▶ WORK REQUIRED
Give the lines below again exactly, starting with the line that holds "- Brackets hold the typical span" and going on through the line that holds "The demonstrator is".

▶ EXTRACTED MATERIAL
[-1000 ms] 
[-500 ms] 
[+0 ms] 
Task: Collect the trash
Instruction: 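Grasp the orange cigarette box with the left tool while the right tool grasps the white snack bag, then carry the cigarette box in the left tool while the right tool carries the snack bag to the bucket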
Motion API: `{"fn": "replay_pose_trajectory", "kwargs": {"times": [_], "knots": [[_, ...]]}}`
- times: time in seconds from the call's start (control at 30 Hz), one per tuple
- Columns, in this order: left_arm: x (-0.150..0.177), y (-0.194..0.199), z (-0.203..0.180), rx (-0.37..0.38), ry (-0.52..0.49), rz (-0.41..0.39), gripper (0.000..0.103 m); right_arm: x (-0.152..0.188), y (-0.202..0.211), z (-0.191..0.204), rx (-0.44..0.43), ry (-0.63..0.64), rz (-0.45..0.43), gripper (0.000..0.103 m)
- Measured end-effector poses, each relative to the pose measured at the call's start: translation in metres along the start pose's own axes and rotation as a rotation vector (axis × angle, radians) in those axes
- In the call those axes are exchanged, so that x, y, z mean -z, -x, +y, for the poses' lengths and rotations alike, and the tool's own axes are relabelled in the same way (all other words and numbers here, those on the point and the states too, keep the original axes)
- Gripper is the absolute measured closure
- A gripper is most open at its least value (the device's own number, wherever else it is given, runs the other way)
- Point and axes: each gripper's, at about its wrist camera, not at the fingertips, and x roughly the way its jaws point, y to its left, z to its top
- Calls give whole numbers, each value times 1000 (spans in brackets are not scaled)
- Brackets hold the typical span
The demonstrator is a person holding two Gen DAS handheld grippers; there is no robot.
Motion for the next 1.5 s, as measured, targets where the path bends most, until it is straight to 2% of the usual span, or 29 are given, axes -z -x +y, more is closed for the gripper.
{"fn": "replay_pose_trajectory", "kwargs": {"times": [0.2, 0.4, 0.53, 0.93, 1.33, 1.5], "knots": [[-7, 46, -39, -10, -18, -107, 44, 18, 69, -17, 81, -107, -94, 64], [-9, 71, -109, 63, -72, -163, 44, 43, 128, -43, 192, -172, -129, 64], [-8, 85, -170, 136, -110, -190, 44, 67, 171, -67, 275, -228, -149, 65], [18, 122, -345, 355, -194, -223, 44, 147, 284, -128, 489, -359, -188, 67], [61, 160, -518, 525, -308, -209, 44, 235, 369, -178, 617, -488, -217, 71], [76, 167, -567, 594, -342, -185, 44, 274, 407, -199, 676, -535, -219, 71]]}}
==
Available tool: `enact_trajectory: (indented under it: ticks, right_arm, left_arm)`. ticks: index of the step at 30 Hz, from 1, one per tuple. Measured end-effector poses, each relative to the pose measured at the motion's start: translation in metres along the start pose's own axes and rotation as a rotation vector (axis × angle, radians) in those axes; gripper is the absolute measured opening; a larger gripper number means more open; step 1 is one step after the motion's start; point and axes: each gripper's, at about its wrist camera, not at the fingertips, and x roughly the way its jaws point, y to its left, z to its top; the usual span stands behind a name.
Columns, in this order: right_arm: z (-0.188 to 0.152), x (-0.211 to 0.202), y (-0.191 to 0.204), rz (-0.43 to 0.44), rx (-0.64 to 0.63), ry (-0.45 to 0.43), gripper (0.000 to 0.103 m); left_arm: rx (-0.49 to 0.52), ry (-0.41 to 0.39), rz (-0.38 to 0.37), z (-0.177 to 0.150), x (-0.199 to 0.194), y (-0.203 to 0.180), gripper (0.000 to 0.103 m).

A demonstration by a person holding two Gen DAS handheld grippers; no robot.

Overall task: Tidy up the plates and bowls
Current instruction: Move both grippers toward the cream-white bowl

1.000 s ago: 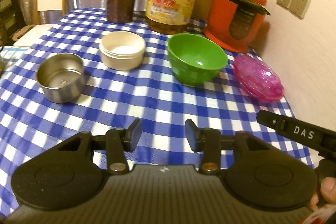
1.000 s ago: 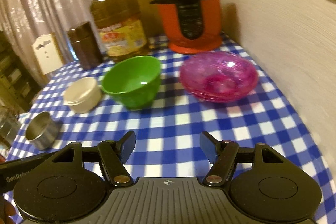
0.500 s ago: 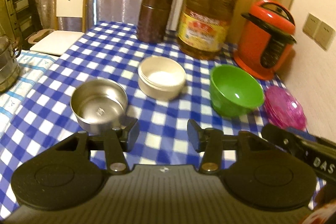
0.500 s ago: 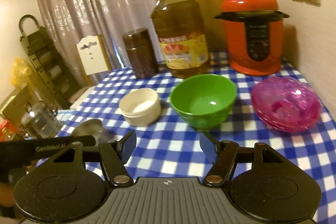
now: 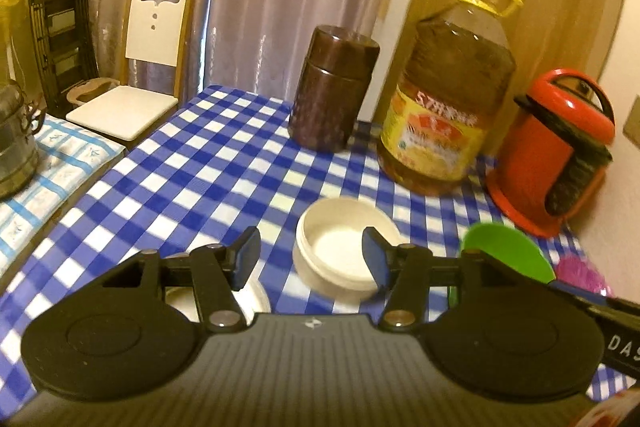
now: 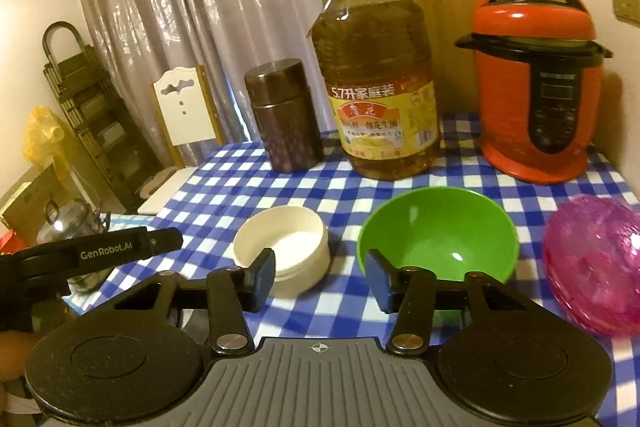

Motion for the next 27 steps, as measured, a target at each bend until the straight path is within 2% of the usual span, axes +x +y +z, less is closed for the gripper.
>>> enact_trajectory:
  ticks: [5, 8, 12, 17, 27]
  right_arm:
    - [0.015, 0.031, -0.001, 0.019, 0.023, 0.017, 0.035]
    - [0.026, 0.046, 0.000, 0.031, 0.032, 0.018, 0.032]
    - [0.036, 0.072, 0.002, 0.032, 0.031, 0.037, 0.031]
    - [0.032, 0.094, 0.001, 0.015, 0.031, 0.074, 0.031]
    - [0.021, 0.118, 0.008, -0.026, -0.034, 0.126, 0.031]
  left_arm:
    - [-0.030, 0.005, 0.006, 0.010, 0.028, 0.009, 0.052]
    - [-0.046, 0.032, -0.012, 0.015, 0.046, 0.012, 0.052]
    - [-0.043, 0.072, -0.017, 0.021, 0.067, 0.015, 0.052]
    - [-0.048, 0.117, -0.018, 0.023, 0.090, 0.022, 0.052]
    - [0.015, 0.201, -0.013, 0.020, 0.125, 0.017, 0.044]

▶ OUTPUT OF THE EXERCISE
- Brackets hold the typical span
The demonstrator is a person holding two Gen DAS handheld grippers; there is no robot.

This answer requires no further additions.